A glimpse into Gujarat riots

Published February 8, 2004

LAHORE, Feb 7: Indian activist, scientist and documentary film-maker, Gauhar Raza's audio visual documentation of the Feb-April, 2002, Gujarat riots is a glimpse into the communal forces imperilling the secular structure of India.

In a 36-minute documentary, Evil Stalks the Land, shown at the Lahore Press Club on Saturday, Gauhar Raza has tried to compare the racist ideology of M.S. Gowalkar, the prime architect of the militant Hindu organization, the RSS, with Adolf Hitler's Nazi party.

As part of ANHAD (Act Now for Harmony and Democracy), an Indian organization given to promoting culture, literature, sports and other mutually constructive projects to the Indian and Pakistani people, Gauhar Raza came to Pakistan on Feb 2, 2004. Invited by the Action Aid Pakistan, the members of his group include India's well-known historian, K.N. Pannikar, Nandita Das, a critically acclaimed actress, Gauhar's wife, Shabnum Hashmi and Saumya Sen, a political activist and head of ANHAD.

Commenting on Evil Stalks the Land, Gauhar Raza said that it was a comparative study between Germany's Fascist forces and India.

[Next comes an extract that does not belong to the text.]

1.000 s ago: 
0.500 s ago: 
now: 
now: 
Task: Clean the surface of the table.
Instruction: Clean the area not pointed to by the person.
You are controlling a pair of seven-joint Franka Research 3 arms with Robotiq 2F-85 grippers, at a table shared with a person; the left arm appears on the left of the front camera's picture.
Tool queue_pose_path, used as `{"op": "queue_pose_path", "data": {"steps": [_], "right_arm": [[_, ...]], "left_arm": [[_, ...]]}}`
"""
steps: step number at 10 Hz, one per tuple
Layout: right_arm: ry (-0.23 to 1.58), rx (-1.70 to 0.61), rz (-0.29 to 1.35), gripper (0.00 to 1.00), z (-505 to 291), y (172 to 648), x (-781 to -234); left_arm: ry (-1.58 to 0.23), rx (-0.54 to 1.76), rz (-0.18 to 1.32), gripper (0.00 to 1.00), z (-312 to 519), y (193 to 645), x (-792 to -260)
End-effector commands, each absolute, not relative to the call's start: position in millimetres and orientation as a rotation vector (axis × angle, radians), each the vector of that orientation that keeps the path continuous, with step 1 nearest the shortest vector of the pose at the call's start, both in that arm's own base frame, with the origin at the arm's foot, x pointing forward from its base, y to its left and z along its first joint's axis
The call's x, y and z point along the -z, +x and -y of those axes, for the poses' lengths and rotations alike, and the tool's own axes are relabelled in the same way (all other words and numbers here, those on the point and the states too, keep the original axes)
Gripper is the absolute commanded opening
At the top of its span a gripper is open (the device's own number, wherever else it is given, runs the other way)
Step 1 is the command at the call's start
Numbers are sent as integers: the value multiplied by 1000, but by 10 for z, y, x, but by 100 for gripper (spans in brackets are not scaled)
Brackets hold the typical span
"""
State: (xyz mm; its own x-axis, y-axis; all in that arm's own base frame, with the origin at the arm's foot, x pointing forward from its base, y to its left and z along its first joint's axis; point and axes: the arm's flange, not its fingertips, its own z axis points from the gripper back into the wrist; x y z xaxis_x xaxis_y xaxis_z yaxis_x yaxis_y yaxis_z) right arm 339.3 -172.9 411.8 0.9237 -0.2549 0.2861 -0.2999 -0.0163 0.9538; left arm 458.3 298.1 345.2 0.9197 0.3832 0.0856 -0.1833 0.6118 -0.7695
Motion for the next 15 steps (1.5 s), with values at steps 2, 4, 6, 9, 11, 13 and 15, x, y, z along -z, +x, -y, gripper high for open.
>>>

Script of communalism in India was written 70 years ago by Guru Gowalkar, who endorsed the rise of the Third Reich's rise to power in 1933. The legacy still continues, as was witnessed in Gujrat, said Gauhar Raza.

The 2002 Hindu-Muslim riots in Gujarat, the worst in the history of the subcontinent since the partition, appalled people like Gauhar Raza for whom the discriminating divide between Hindus and Muslims was more political than cultural. Similar to Hitler's Nazi party, the communal militant wings have been trying to work for the ascendancy and supremacy of the Hindu race. It cannot happen because culturally we're the same.

"This is my first visit to Pakistan. As a documentary producer and an activist, I've been trying to identify our differences and have failed to find any, said the documentary producer. At the time of partition, the bloodshed of more than a million people was quite unnecessary. We have the same colour and the same values. I wonder sometimes whether the division of the India was necessary.

The Gujarat carnage is seen by Raza as a pocket of occurrence not shared, nor concurred, by India's one billion people. The overwhelming majority in India is secular. In Evil Stalks the Land, I've tried to reveal the politics of violence, genesis of communalism, role of the RSS, role of the police and the state." He maintains that the Gujarat genocide should not be passed as a blanket judgement against the democratic and secular nature of the Indian society. We would try to understand each other's weaknessness and not use them to our political advantage, said Gauhar Raza despite facing a ban on the documentary in Mumbai and Goa.

The footage was shot at places such as Narodapatiya, Shahalam Camp, Gomtipur, Chartoda Kabrastan and Aman Chowk. The documentary is based on the interviews of the victims, activists and experts who underwent the trauma after Feb 28, 2002.

People have asked me why I have not included the Godhra rail carnage and have accused me of bias. I'll say to them that only an idiot is not biased. Of course I'm biased! You have to have a bias when you're writing or making a documentary, defends Raza.

He claims that Evil Stalks the Land and In Dark Times, a 16-minute homage to Bertolt Brecht, which was also shown prior to the Gujrat documentary, are not about different religions. They have one underlying common factor of propagating racist supremacy. In Dark Times is a series of events tracing the victory of the Nazi party, the Jewish ostracization and the dangerous character of glorifying the Teutonic racial pride.

Brecht was my hero. I've set the documentary as would be seen through the eyes of somebody like Brecht who could not bear to see an ideology overtaking the right to live freely, said Gauhar Raza.

A scientist by profession, a poet and an activist by nature, Gauhar Raza is a graduate of the Engineering University in Allahbad. A self-trained documentary maker, Gauhar's name is now associated with audio visually documenting nationally vital events. So far, he has made 15 documentaries on various subjects. Among others, I've made one of S.S. Patnagar, on glaciers, on computer virus, nuclear disarmament and the 1857 war of independence, said Raza. In India, he is one of the few people who have taken to task of sensitizing people on science issues. I hope the two countries cover considerable ground before the April general elections. You never know what might happen after that, hoped Gauhar Raza.